He gave a small huff of laughter. “Spoken like a queen.”

“Don’t tease me.”

“I’m not.” Thorin’s hand closed over your own, stilling its motion and drawing your gaze to his eyes. “The mountain is won. The Defiler is vanquished. My life has been spared me, and there is no one to whom I would rather pledge it than you.”

You wrung out the washcloth and draped it over the tub’s side before sitting back on your heels to look at him, asking quietly, “what would you have me do?”

His voice grew solemn. “Sit enthroned by my side as my Queen…share my home and my bed as my wife.”

A smile plucked at your lips, and you felt suddenly, unaccountably bashful. “Are you asking me to marry you?”

“Well, this is not quite the place for a proper betrothal,” he admitted, his expression turning playful. “I can’t have you telling our children that their father asked for your hand while washing off orc filth in the bath.”

Your first genuine laugh in weeks bubbled up from your throat, releasing all of the pent-up fear and worry from your soul, and he chuckled with you, and when the laughter faded he entwined his fingers with yours and murmured, “come here.”

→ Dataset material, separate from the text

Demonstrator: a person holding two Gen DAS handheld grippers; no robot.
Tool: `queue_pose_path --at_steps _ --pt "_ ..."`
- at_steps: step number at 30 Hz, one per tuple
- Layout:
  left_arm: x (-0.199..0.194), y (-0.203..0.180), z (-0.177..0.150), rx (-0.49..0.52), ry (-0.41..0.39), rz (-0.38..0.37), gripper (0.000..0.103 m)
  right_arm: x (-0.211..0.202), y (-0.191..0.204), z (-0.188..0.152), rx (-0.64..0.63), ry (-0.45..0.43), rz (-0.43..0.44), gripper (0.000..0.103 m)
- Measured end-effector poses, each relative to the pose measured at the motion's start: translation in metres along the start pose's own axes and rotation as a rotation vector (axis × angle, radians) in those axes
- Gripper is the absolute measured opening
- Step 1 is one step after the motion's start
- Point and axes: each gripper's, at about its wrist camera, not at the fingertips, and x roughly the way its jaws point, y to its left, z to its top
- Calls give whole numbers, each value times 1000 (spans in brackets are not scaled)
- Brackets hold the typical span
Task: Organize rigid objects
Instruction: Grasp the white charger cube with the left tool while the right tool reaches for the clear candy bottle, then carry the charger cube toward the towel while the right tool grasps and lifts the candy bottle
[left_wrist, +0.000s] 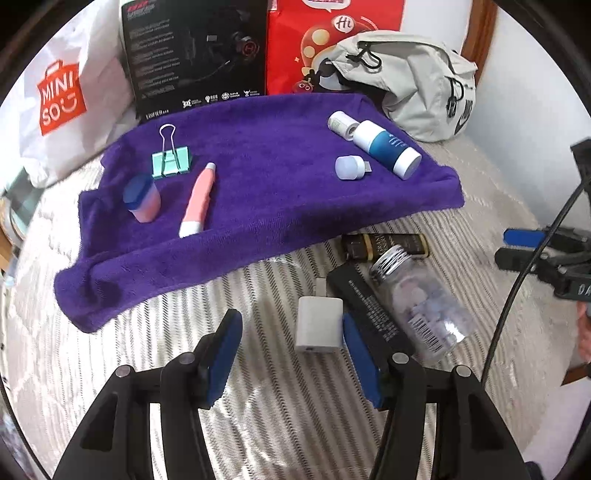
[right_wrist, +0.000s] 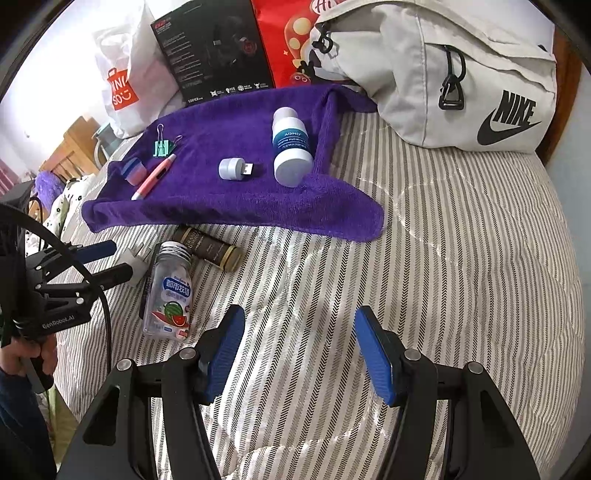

You leaned over the side of the tub to meet him as he sat up with renewed strength to press his lips to yours in a kiss that was slow, warm, grateful, filled with the promise of a lifetime of devotion.

“I love you,” he said fervently, pressing his forehead to yours, cradling your head with one wet hand.

“I love _you_ ,” you smiled.

“ _Will_ you marry me?”

Your finger lovingly traced the curve of his lips, and those piercing blue eyes looked into the depths of your own and found no hesitation there. “I will.”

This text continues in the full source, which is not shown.